L’humain est l’être des lointains qui se projette à rebours, tantôt dans le
passé, par la mémoire, tantôt dans l’avenir, par le dessein. Aucun horizon sans
traces d’histoire et épaisseur du temps. Notre capacité à nous décentrer, à
nous abstraire du présent, permet, par la rêverie, l’espérance ou l’utopie, de
supporter l’époque quand celle-ci devient catastrophique. À chaque crise
majeure, un monde de certitudes s’effondre, dévoilant l’envers du décor et les
failles de nos sociétés, et, avec elles, nous découvrons soit notre naïveté,
notre cécité et notre cupidité, soit notre capacité à la déconstruction et à
mener des combats. Comme le notait Régis Debray dans Du bon usage des
catastrophes, «la» catastrophe est à ce titre un révélateur impitoyable.

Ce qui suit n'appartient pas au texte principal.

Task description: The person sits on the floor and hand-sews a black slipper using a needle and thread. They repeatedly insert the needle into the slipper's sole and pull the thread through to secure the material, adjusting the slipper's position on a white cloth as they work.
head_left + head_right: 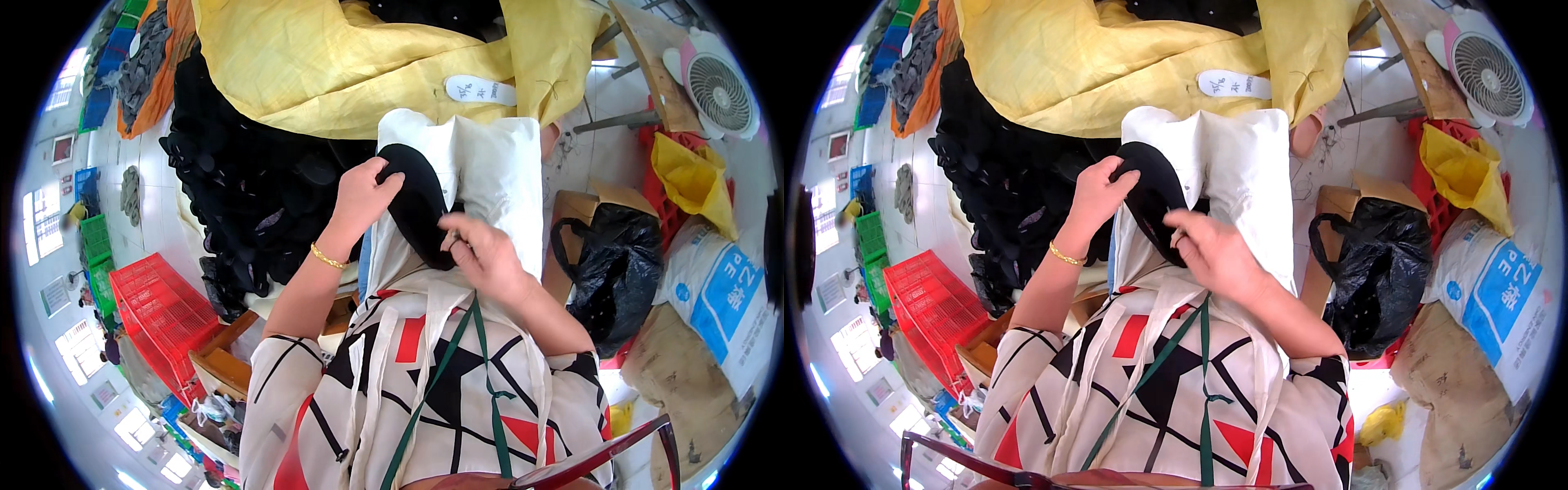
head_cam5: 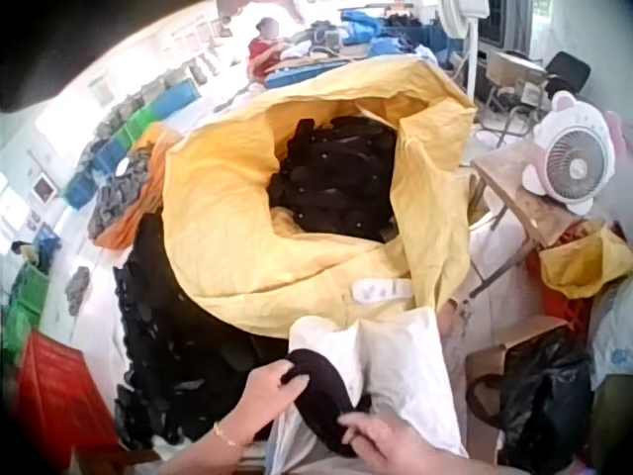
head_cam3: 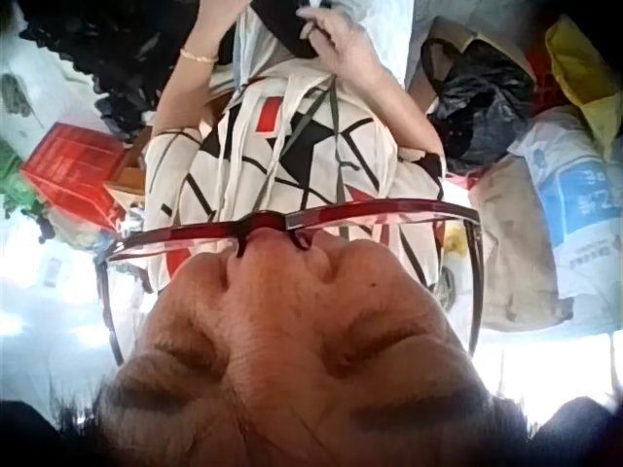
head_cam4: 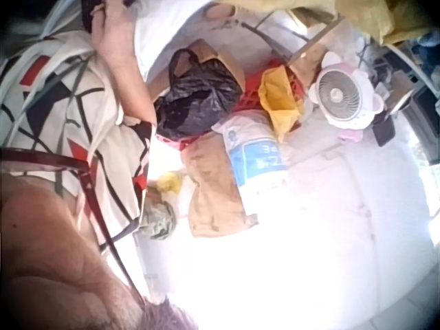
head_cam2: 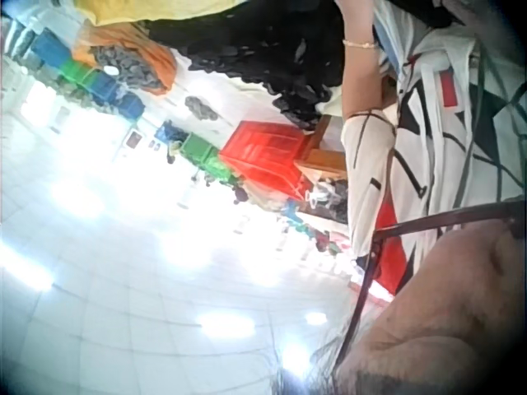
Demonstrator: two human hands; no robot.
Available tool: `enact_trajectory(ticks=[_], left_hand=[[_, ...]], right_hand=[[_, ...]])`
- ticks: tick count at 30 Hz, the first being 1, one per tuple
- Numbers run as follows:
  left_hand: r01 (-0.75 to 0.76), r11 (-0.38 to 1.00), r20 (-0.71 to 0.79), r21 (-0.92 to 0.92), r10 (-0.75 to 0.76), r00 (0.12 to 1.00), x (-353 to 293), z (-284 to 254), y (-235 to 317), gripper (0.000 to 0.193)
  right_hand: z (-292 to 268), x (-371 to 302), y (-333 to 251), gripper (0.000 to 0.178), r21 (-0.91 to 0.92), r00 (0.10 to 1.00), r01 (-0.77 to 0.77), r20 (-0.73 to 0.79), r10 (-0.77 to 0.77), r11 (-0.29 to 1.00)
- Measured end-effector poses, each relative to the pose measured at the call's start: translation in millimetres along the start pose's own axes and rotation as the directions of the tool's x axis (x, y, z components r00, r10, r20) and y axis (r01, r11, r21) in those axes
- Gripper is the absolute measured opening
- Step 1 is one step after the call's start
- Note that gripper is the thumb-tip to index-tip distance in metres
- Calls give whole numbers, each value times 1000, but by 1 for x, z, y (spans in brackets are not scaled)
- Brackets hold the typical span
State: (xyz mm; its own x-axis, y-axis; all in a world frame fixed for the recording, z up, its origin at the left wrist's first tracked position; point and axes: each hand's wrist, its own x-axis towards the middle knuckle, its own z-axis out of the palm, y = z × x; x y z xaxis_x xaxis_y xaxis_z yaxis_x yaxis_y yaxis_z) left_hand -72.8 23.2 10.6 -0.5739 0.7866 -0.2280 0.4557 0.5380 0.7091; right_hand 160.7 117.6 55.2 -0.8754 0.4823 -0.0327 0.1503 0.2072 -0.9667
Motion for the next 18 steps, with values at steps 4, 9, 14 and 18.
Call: enact_trajectory(ticks=[4, 9, 14, 18], left_hand=[[231, 933, 99, -277, -212, 972, -4, -1, 0, 18], [232, 921, 56, -313, -226, 972, -5, 5, -7, 23], [249, 913, 92, -324, -232, 968, -6, 5, -14, 13], [249, 901, 89, -354, -233, 968, -6, 6, -14, 13]], right_hand=[[12, 14, 25, 19, 325, 983, -177, 20, 180, 929], [26, 48, 33, 6, 269, 960, -280, 58, 275, 922], [43, 64, 51, 10, -48, 985, -171, -5, 171, 984], [46, 66, 54, 13, -91, 991, -135, -17, 134, 987]])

Mais elle a surtout valeur de pédagogie : «Elle nous enjoint de tirer
des leçons qui s’imposent et de rectifier le tir à chaque fois que se découvre
une négligence ou une faute de notre part.» Souvenons-nous, c’était il
y a un peu moins d’un an. Tout occupés que nous étions alors collectivement à
franchir tant bien que mal la période du premier confinement, les bonnes âmes,
oublieuses de leurs pratiques libérales en capitalisme appliqué,
évoquaient «l’après» avec des mots quasiment révolutionnaires,
affirmant que «plus rien» ne serait «comme avant» et
que la gestion des «catastrophes» en cours modifierait dans le
temps long tous les paradigmes en vigueur. Qui y croyait vraiment que «tout»
allait changer, que nous reviendrions «aux fondamentaux» (lesquels ?), que
nous redéfinirions en termes de souveraineté «l’indépendance
industrielle de la nation» (la bonne blague), que Mac Macron était
sincère avec son «quoi qu’il en coûte» et qu’il requalifierait
son supposé «progressisme» à l’aune de l’humanité ?
Mutations. Le bloc-noteur,
néanmoins, ne doute pas de l’importance historique du «moment» que
nous traversons. Les conséquences et les mutations induites par la crise et les
crises modifient nos fondations en tant que bouleversements : notre intimité,
notre rapport aux autres, nos façons de travailler, et jusqu’à la géopolitique
– l’accès aux vaccins étant devenu le nouvel étalon de la puissance. À
quoi ressemblera le monde ? Et la France, qu’il conviendra de reconstruire de
fond en comble ? Tandis que nous annonçons l’effondrement-Covid du PIB, et
qu’il faudra une génération au moins pour s’en remettre, beaucoup oublient
encore d’expliquer que, en capitalisme, ledit effondrement vaut effondrement de
l’emploi et que ce désastre va s’abattre sur une société rongée de précarité,
d’angoisse matérielle et de doutes quasi anthropologiques.
Déclin. Quoi que nous en
pensions, sachant que la tâche s’avère rude à tout dirigeant, la gestion
globale de la crise épidémique et économique continue de révéler de si lourdes
failles et faiblesses que notre nation n’en finit plus de tomber de son
piédestal. Voilà la vérité morte de notre «présent» : le déclin français, sur
tous les plans. La lucidité, comme forme supérieure de la critique, a
semble-t-il gagné l’esprit de nos concitoyens, qui ont découvert peu à peu
l’extrême vulnérabilité de notre système de fonctionnement collectif, dépourvu
de toute anticipation stratégique. La France est bel et bien atteinte d’une
blessure narcissique profonde, durable, mortifère. «L’après» restera devant
nous, loin, très loin, si nous n’admettons pas collectivement que tout dans la
crise accuse le capitalisme, le néolibéralisme et toutes les politiques
conduites depuis des décennies.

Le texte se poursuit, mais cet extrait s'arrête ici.